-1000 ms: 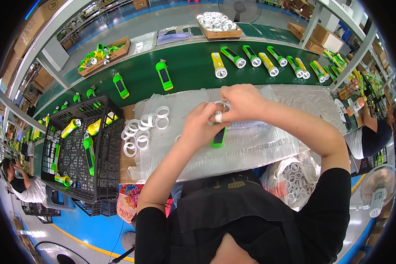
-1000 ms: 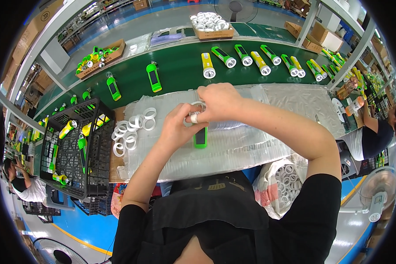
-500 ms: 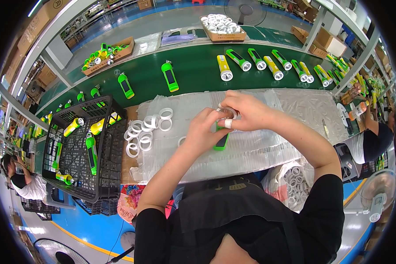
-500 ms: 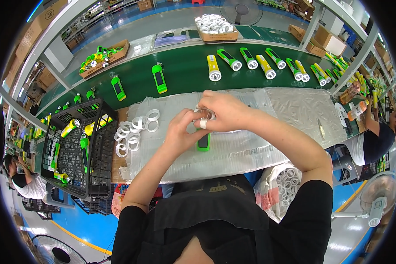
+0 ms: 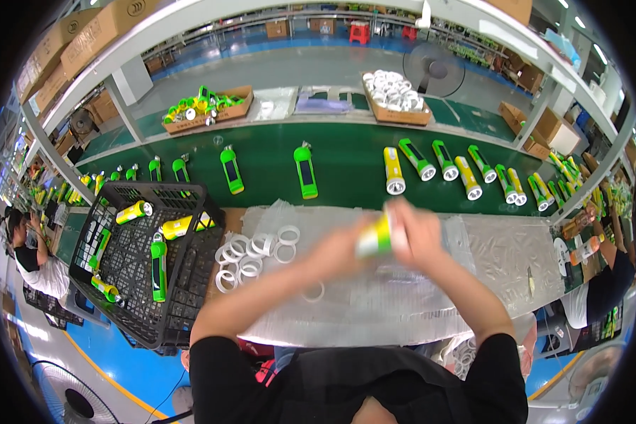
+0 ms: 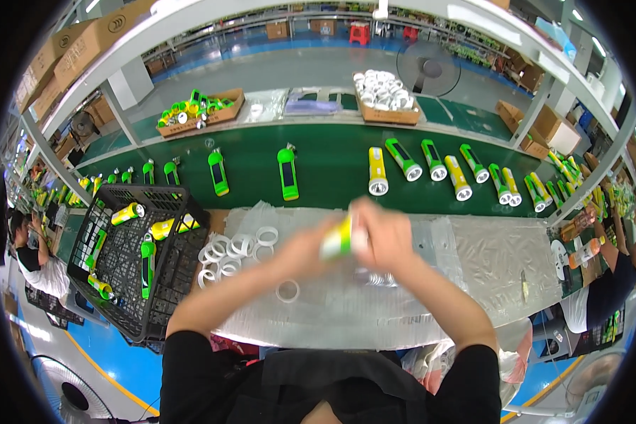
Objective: Assembling handheld flashlights by attaching heads and plastic components to the main battery housing on a production line.
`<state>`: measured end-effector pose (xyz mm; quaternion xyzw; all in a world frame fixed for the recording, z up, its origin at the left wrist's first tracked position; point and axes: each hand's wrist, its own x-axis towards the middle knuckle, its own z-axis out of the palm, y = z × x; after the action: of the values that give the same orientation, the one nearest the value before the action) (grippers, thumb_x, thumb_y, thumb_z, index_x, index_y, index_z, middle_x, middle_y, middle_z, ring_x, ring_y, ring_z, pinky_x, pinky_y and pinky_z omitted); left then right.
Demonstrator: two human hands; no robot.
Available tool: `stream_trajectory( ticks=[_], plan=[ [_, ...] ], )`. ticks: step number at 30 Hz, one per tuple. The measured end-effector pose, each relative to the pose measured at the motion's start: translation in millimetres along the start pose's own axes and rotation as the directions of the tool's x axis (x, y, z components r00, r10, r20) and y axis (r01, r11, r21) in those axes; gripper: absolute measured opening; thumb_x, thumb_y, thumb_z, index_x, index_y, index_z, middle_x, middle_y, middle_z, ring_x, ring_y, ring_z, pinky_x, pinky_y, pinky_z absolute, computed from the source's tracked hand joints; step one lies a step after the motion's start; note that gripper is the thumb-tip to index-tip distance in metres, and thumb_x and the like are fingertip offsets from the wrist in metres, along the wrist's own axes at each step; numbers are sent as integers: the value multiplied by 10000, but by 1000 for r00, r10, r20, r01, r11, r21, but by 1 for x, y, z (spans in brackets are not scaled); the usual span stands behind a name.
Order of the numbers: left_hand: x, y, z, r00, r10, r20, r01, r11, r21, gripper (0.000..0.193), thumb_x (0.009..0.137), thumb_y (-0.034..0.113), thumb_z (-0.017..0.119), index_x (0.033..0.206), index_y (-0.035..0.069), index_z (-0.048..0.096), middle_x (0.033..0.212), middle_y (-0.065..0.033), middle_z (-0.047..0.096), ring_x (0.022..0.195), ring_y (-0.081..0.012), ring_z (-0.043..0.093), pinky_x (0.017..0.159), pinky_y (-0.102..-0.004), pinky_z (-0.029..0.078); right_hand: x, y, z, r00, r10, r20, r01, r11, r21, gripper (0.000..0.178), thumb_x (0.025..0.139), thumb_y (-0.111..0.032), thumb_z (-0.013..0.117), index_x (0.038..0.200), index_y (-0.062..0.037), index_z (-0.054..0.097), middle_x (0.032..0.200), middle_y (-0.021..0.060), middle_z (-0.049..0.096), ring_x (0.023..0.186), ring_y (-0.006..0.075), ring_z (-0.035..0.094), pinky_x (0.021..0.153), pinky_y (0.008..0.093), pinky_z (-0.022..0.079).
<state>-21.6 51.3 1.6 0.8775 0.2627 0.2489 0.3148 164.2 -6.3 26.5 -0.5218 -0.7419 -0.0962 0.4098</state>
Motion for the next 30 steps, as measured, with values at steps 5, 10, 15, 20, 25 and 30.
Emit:
stream_trajectory(
  ticks=[5, 10, 15, 20, 25, 30],
  plan=[
    [95, -109, 1, 978, 98, -187, -21, 927, 374, 601, 799, 223, 726, 1302, 120, 415, 901, -181, 663, 765, -361, 666, 649, -457, 533, 50, 91, 103, 951, 289, -108, -296, 953, -59, 248, 964, -377, 447, 963, -158, 564, 706, 111, 651, 641, 364, 644, 572, 474, 502],
    [113, -148, -31, 883, -16, -468, 326, 739, 589, 957, 733, 517, 770, 1457, 101, 303, 1235, -287, 507, 1071, -384, 576, 795, -420, 553, 87, 136, 123, 872, 381, -307, -440, 886, -149, 402, 913, -448, 596, 1030, -64, 563, 878, 130, 669, 677, 336, 666, 574, 431, 529],
    [113, -193, -28, 803, -554, -218, 589, 687, 424, 912, 805, 454, 704, 1496, 104, 222, 1085, -259, 609, 982, -389, 640, 855, -421, 534, 84, 154, 158, 752, 603, 266, -241, 626, -742, 440, 878, -417, 641, 1123, -70, 526, 970, 73, 621, 947, 279, 653, 784, 396, 516],
    [87, -151, -17, 929, -295, -224, 318, 945, 72, 805, 815, 285, 651, 1467, 87, 223, 910, -235, 636, 874, -393, 657, 760, -443, 533, 60, 124, 152, 915, 387, 117, -329, 880, -343, 513, 887, -510, 601, 1086, -38, 632, 976, 130, 654, 907, 311, 628, 765, 439, 509],
    [7, -53, 3, 990, -139, 0, 138, 985, -106, 816, 825, 215, 690, 1479, 114, 212, 942, -194, 651, 761, -313, 636, 671, -408, 512, 14, 48, 110, 544, 608, 578, -713, -27, 700, 497, 891, -475, 657, 1151, -63, 555, 954, 54, 629, 805, 175, 643, 707, 337, 524],
    [-17, -24, -6, 910, 168, -380, -142, 985, 96, 386, 902, 243, 667, 1233, 64, 577, 832, -78, 694, 686, -201, 679, 616, -329, 534, -54, -7, 44, 609, 356, 708, -704, -167, 690, 388, 906, -320, 621, 1161, -67, 475, 831, 104, 615, 737, 194, 629, 641, 318, 504]
  ],
)
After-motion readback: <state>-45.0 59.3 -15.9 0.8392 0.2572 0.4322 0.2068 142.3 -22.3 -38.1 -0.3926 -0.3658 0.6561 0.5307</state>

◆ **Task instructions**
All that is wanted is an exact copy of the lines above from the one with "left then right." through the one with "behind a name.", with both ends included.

◆ **Task solution**
`<state>`: measured end-effector pose (xyz mm; quaternion xyzw; all in a world frame fixed for the recording, z up, its origin at the left wrist's first tracked position; point and axes: each hand's wrist, its own x-axis towards the middle knuckle, its own z-axis out of the palm, y = z × x; after the action: of the values that give the same orientation, the one nearest the value before the action) (grippers, thumb_x, thumb_y, thumb_z, index_x, index_y, index_z, middle_x, middle_y, middle_z, ring_x, ring_y, ring_z, pinky_x, pinky_y and pinky_z omitted); left then right.
Demonstrator: two human hands; no robot.
Available tool: `stream_trajectory( ticks=[_], plan=[ [_, ...] ], )`. ticks: step number at 30 Hz, one per tuple. The measured end-effector pose, each relative to the pose measured at the motion's start: translation in millimetres along the start pose's own axes and rotation as the directions of the tool's x axis (x, y, z components r00, r10, r20) and y axis (r01, r11, r21) in those axes; gripper: absolute measured opening; thumb_x, thumb_y, thumb_z, index_x, index_y, index_z, middle_x, middle_y, middle_z, ring_x, ring_y, ring_z, pinky_x, pinky_y, pinky_z absolute, computed from the source's tracked hand joints; step one lies a step after the motion's start; note that gripper is the thumb-tip to index-tip distance in metres, and thumb_x and the like are fingertip offsets from the wrist in metres, along the wrist's own axes at each step; numbers are sent as integers: the value multiplied by 10000, but by 1000 for r00, r10, r20, r01, r11, r21, but by 1 for x, y, z (spans in brackets are not scaled); the usual span stands behind a name.

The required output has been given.